**Assignment**
Reproduce, exactly, the lines of the material below from the line containing "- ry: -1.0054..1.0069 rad" through the line containing "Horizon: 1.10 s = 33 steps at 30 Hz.", with both end lines included and nothing else.

**Data under study**
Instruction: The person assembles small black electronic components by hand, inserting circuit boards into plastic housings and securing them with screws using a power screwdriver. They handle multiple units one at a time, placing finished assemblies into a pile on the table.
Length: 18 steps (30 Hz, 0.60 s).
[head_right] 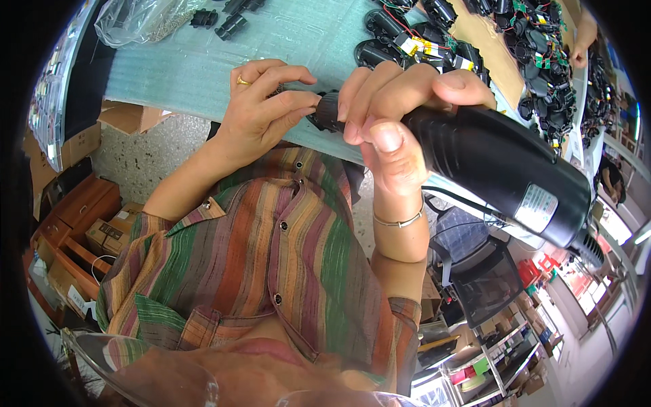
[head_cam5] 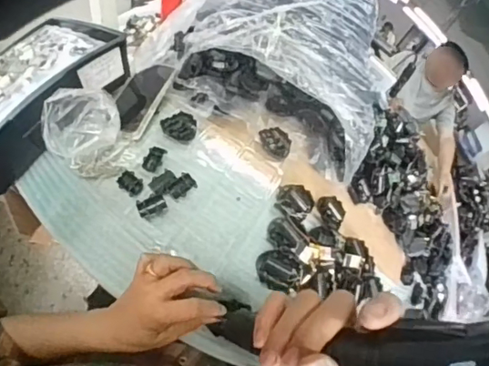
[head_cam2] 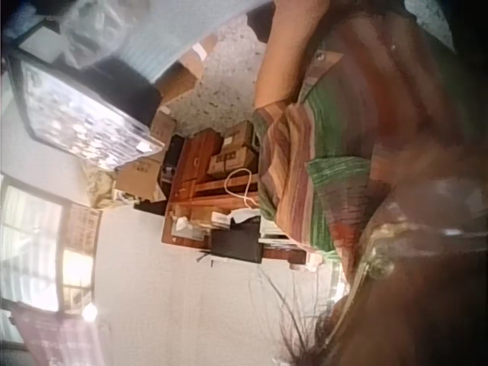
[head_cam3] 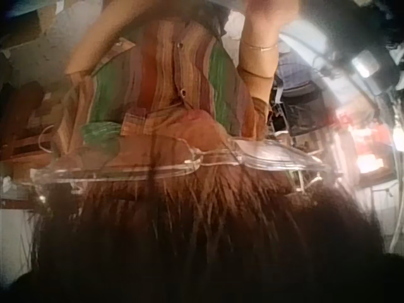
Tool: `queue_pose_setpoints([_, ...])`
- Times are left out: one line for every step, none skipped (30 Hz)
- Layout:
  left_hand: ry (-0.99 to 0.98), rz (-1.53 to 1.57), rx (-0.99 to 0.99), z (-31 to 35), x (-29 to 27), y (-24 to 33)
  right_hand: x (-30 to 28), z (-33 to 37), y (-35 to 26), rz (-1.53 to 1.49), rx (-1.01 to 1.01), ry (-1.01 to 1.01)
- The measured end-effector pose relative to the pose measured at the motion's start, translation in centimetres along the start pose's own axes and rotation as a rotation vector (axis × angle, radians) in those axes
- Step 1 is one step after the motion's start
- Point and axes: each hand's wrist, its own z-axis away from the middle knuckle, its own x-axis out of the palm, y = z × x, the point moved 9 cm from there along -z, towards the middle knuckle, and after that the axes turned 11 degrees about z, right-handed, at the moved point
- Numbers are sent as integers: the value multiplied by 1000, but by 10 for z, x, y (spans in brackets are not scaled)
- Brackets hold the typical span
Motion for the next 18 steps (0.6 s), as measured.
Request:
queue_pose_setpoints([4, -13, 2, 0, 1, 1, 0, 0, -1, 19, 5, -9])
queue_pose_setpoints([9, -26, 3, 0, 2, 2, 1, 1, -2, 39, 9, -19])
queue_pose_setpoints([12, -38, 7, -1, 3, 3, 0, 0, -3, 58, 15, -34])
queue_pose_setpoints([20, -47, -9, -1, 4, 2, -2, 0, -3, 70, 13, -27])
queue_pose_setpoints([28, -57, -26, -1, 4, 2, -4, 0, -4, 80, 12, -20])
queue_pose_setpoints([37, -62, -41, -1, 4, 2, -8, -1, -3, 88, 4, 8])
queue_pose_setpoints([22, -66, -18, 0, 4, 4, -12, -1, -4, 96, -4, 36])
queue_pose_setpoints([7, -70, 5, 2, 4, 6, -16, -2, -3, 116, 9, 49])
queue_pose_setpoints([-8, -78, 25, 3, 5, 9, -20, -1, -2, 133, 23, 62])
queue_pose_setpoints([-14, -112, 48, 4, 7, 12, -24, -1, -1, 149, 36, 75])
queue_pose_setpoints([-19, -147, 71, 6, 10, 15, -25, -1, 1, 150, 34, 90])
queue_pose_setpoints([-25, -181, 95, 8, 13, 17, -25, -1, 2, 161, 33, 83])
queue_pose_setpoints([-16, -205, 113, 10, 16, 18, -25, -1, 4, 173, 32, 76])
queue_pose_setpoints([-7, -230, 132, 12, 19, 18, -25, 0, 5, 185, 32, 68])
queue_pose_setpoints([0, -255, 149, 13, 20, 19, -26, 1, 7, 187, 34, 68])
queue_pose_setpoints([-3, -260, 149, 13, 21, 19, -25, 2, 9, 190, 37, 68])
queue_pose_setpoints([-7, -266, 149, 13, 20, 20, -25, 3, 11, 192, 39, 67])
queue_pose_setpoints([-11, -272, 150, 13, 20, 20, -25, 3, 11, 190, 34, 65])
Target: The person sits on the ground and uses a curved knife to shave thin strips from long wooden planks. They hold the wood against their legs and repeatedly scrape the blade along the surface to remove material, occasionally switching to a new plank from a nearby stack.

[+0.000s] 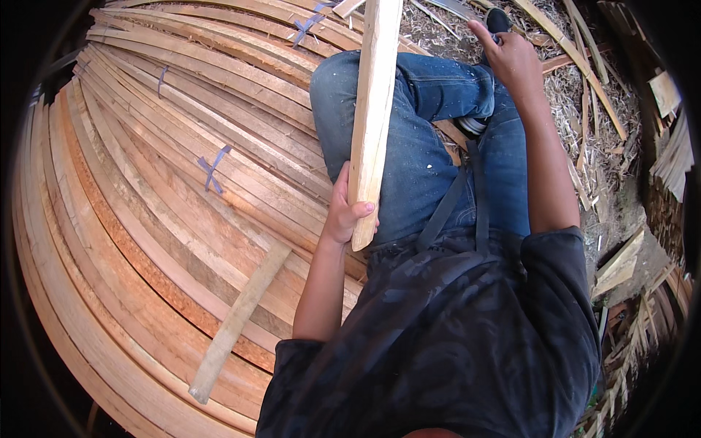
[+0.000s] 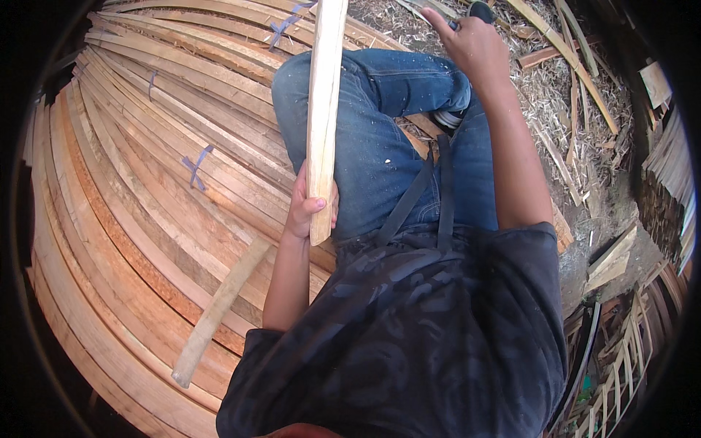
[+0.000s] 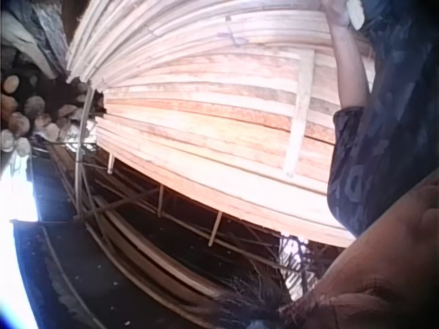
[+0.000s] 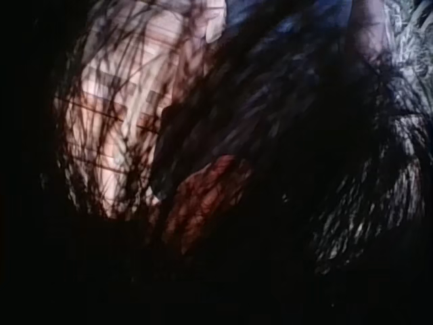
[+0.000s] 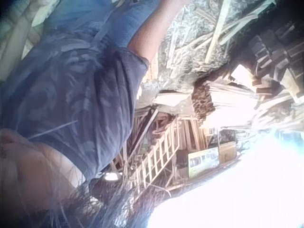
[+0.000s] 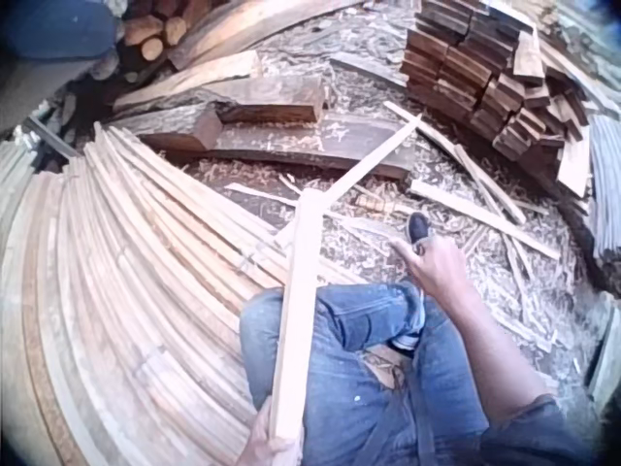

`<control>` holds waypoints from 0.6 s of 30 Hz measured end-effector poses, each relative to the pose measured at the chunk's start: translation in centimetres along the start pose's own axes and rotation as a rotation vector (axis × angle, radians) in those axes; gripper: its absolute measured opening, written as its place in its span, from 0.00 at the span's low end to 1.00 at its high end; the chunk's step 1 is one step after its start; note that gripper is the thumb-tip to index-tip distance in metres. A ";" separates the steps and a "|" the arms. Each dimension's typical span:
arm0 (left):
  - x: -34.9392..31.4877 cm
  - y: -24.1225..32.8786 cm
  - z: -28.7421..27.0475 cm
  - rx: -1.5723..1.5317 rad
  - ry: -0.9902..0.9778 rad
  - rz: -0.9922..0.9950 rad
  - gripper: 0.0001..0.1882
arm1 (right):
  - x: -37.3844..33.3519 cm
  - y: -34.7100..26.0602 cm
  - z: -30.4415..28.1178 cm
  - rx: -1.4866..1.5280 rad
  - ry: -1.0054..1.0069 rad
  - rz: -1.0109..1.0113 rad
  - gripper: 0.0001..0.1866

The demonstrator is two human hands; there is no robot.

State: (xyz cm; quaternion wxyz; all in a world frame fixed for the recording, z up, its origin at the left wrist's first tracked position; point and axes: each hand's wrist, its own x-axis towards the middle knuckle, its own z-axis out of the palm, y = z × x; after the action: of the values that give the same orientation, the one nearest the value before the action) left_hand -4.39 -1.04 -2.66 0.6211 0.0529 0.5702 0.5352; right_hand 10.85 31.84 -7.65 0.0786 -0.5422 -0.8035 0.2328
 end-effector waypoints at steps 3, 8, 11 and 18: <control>0.3 -0.1 0.1 -0.017 -0.002 0.000 0.37 | -1.5 -1.4 -2.5 0.004 -0.039 -0.117 0.43; 0.3 -0.1 0.0 0.011 -0.001 0.007 0.37 | -8.1 -6.7 0.0 -0.001 -0.212 -0.563 0.39; 0.3 0.1 -0.2 -0.014 0.024 -0.020 0.37 | -3.4 -5.0 2.1 -0.055 -0.070 -0.471 0.40; 0.5 0.1 -0.2 -0.051 -0.016 -0.016 0.36 | 0.3 -2.1 0.0 -0.006 -0.044 -0.168 0.40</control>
State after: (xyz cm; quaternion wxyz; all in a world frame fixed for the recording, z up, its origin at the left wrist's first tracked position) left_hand -4.72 -0.76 -2.94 0.6310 0.0371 0.5517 0.5441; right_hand 8.93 31.50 -6.73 0.0785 -0.4677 -0.8485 0.2350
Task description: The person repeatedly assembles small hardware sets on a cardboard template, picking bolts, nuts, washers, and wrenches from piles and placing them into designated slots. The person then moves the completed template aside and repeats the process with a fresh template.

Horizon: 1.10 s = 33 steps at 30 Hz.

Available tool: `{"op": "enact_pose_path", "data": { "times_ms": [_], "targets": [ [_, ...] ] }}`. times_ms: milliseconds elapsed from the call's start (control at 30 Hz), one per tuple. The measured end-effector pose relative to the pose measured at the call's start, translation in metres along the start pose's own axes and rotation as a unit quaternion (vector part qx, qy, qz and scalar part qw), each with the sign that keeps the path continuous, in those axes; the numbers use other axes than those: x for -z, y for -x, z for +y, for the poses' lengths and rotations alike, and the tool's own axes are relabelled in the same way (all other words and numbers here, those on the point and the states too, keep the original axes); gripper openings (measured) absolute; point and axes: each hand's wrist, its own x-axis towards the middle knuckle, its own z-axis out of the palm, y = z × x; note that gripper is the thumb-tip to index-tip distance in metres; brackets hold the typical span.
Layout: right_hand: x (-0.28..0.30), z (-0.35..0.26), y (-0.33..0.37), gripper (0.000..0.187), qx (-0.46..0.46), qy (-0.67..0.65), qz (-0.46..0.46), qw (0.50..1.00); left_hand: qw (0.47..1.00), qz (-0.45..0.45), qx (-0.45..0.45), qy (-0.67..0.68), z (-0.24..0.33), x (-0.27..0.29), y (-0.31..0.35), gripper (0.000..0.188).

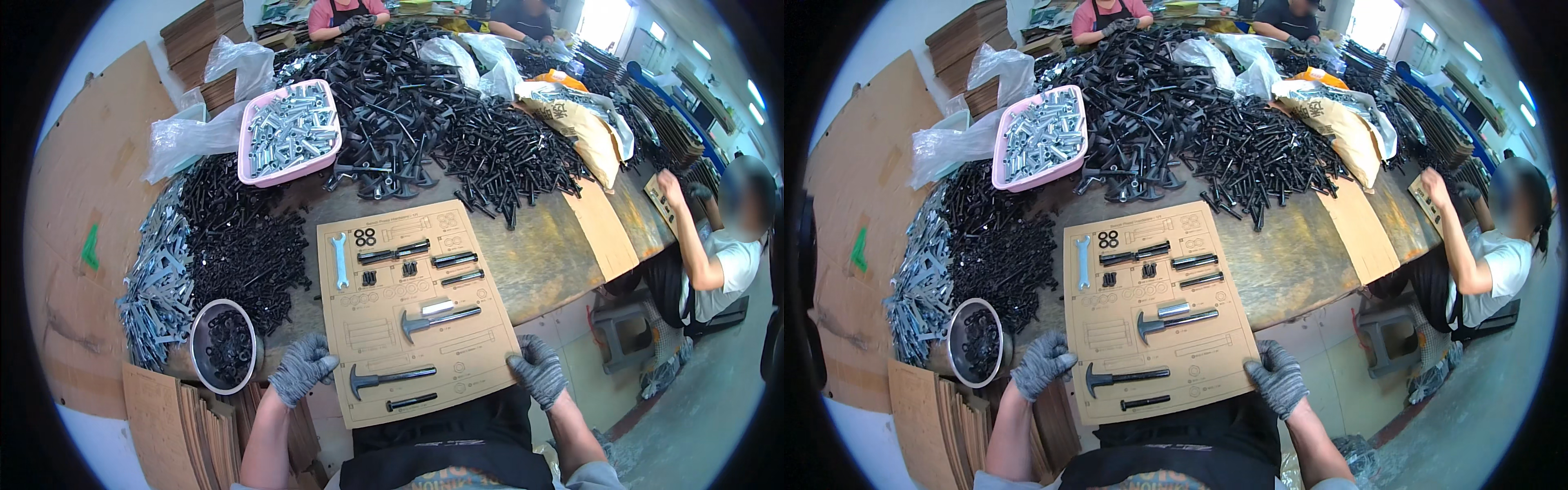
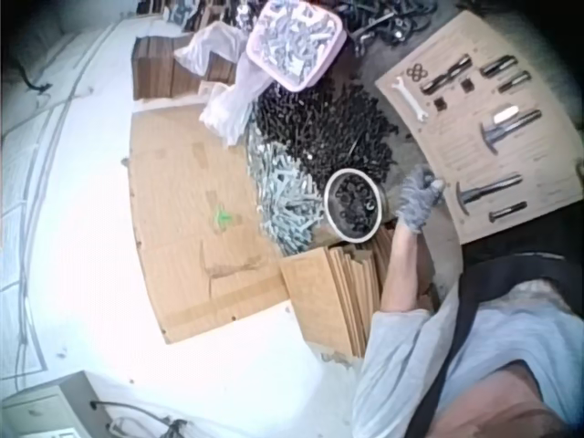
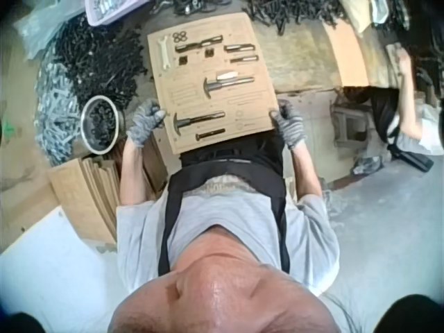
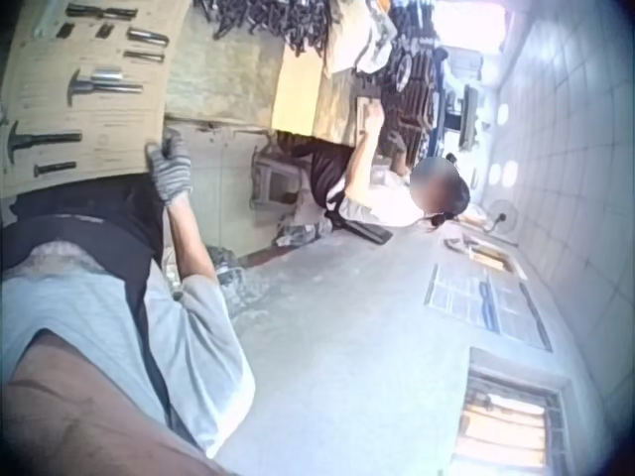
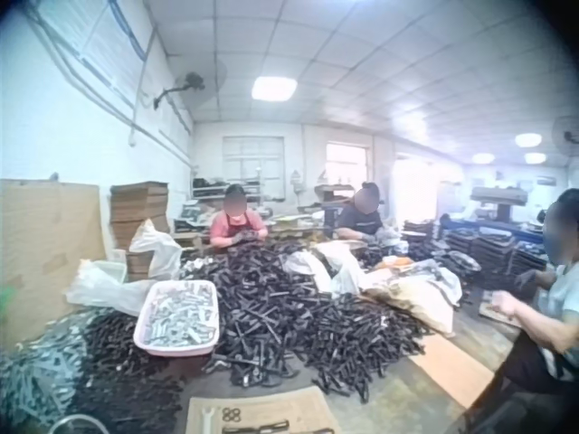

**Response to the task**
  - ry: -1.0054..1.0069 rad
  - rz: -1.0109..1.0113 rad
  - gripper: 0.0001..0.1866

The demonstrator is two human hands; there is no robot.

State: (xyz cm; quaternion wxyz; all in a world frame fixed for the recording, z up, its origin at the left wrist's first tracked position; point and axes: each hand's wrist, its own x-axis towards the middle knuckle, its own z-axis out of the palm, y = z × x; after the action: of the values that give the same orientation, the one nearest the value before the action) left_hand -4.39 -1.04 -2.66 0.6211 0.0529 0.5702 0.5352; right_hand 10.85 31.84 -7.65 0.0786 -0.5422 -0.8035 0.2328
 end-effector waypoints at steps 3, 8, 11 and 18: <control>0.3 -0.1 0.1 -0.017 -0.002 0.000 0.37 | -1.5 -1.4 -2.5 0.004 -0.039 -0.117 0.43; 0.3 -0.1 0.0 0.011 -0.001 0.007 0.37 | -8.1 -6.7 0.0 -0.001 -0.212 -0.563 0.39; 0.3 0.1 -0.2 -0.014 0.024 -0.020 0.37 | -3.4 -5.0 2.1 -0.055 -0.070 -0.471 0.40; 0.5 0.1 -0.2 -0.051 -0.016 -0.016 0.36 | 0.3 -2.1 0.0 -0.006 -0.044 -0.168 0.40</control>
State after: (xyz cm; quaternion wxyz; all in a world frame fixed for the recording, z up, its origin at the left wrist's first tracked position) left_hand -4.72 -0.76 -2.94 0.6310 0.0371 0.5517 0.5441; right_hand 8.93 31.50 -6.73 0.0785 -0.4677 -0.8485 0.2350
Task description: The person repeatedly assembles small hardware sets on a cardboard template, picking bolts, nuts, washers, and wrenches from piles and placing them into designated slots. The person then moves the completed template aside and repeats the process with a fresh template.

Horizon: 1.10 s = 33 steps at 30 Hz.

This exercise requires nothing more.